__Task objective__
Output each line of the data word for word, from the first through the line that holds "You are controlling", and leave off whatever follows.

__Exercise data__
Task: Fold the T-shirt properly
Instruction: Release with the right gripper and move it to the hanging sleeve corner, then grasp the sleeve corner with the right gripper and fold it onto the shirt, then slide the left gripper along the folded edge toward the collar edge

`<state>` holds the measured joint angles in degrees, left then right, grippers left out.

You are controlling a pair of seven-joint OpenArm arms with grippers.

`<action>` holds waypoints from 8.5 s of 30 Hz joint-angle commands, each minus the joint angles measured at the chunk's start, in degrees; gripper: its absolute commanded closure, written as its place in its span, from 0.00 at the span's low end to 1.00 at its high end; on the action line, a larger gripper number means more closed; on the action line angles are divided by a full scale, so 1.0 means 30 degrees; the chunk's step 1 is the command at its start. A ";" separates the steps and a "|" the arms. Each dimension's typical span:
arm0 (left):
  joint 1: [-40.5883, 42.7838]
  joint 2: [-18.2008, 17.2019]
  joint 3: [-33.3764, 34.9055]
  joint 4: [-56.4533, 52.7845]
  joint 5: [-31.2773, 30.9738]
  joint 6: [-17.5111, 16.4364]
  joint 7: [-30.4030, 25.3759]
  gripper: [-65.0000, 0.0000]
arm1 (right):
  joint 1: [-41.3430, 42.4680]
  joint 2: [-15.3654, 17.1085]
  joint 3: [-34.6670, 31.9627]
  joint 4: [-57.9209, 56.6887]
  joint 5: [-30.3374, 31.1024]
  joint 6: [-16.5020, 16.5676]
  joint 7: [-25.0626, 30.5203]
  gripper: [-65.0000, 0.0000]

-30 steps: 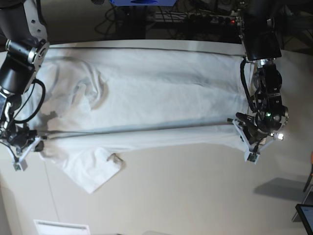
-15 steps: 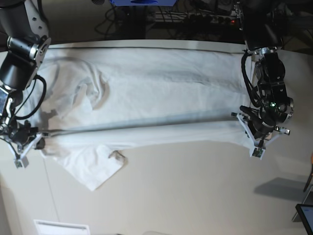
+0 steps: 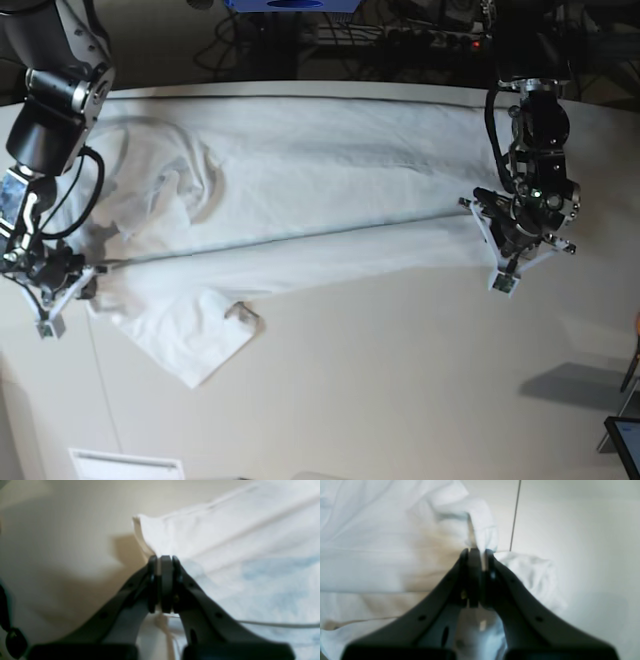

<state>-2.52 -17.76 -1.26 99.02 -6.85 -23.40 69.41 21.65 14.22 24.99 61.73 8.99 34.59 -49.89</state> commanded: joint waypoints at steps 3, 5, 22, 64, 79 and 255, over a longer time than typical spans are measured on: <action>-0.0404 -0.0249 -0.0065 -0.0290 0.0218 0.0166 -0.0234 1.00 | 0.0476 0.0404 0.0035 0.0447 0.0152 -0.0731 0.0322 0.80; -0.0463 -0.0249 -0.0065 -0.0729 0.0218 0.0166 -0.0264 1.00 | 0.0476 0.0404 0.0152 0.0506 0.0152 -0.1346 0.0351 0.69; -0.0492 -0.0249 -0.0211 -0.1081 0.0218 0.0224 -0.1553 1.00 | 0.0066 -0.0212 -0.1342 0.6044 0.0240 -0.4541 0.3223 0.52; -0.0492 0.0103 -0.0270 -0.1081 0.0218 0.0224 -0.1465 1.00 | 0.8388 -0.2556 -1.3034 -1.4205 0.0123 -0.3954 1.1926 0.43; -0.0521 0.0103 -0.0270 -0.0993 0.0218 0.0224 -0.1524 1.00 | 0.8154 -0.2410 -1.2917 -1.5494 0.0211 -0.3984 1.1926 1.00; 0.4607 -0.3209 0.1283 0.4839 0.1918 -0.5534 -0.5275 0.93 | -1.3121 -0.1853 0.0270 1.5861 1.0028 -0.1405 -0.7063 1.00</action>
<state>11.77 -26.50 2.90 112.62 -1.30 -40.40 54.22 -18.13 8.36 25.63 108.51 38.24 30.37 -71.94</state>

__Solution to this problem__
Task: Fold the T-shirt properly
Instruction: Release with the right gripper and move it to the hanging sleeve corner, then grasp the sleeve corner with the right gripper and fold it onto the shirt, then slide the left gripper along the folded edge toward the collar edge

`<state>` holds the measured joint angles in degrees, left then right, grippers left out.

You are controlling a pair of seven-joint OpenArm arms with grippers.

There's no more to the answer.